# GIVEN MATERIAL
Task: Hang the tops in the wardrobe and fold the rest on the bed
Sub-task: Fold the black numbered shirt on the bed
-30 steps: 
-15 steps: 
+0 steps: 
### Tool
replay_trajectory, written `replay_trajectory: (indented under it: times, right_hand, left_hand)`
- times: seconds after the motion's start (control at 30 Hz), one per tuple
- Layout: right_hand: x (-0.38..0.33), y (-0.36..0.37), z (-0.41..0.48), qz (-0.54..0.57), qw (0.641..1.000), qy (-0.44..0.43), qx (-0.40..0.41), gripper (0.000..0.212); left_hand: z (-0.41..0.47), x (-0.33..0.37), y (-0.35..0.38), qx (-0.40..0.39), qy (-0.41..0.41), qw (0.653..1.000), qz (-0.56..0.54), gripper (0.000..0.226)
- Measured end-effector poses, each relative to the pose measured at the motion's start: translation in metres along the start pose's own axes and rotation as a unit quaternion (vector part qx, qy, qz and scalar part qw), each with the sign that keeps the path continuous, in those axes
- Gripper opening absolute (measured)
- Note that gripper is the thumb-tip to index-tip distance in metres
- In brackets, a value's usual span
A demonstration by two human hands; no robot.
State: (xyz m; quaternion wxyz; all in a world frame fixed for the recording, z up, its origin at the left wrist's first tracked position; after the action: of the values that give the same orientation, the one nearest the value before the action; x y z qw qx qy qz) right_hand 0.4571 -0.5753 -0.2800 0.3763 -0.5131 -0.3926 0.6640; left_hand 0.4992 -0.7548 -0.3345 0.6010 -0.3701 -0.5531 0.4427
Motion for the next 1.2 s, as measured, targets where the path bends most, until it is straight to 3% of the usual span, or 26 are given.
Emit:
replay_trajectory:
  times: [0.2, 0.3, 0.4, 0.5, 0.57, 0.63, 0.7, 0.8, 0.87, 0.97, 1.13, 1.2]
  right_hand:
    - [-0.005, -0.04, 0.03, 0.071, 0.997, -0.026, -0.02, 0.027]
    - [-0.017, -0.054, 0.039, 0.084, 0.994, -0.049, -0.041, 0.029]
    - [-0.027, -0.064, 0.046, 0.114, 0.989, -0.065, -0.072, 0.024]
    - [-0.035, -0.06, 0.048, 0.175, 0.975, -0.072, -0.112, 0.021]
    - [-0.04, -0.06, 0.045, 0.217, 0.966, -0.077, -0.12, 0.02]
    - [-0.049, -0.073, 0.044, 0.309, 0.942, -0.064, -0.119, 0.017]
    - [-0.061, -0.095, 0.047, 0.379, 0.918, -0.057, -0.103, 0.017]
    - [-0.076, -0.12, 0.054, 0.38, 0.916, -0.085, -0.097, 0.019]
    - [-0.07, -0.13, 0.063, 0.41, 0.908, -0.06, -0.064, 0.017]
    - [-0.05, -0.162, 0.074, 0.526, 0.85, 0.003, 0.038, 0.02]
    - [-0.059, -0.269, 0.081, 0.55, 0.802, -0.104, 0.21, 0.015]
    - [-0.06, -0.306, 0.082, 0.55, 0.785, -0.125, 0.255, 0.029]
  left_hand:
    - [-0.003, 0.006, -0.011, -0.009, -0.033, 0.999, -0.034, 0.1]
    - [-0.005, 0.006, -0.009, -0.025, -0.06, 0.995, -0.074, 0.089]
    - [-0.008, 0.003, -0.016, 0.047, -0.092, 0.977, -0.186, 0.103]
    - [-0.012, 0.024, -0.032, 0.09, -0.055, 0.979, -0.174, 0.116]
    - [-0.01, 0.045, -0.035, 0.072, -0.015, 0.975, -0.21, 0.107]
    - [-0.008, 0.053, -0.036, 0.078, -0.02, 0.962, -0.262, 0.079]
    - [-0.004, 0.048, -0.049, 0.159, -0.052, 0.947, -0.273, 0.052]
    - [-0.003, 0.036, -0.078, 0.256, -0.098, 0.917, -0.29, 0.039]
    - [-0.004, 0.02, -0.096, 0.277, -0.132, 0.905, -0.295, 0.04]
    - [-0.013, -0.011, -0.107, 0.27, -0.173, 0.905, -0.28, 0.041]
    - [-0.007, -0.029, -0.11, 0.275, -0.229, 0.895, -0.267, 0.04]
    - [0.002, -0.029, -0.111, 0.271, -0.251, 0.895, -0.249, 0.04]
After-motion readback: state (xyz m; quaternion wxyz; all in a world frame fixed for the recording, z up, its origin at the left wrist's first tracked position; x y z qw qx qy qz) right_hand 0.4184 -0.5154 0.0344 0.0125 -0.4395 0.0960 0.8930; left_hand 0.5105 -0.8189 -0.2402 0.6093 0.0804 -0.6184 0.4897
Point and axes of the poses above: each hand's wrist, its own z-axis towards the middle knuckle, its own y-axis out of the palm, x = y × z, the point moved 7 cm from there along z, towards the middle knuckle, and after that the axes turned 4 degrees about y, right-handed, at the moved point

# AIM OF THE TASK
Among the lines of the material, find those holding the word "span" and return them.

# WRITTEN SOLUTION
- In brackets, a value's usual span
Motion for the next 1.2 s, as measured, targets where the path bends most, until it is straight to 3% of the usual span, or 26 are given.

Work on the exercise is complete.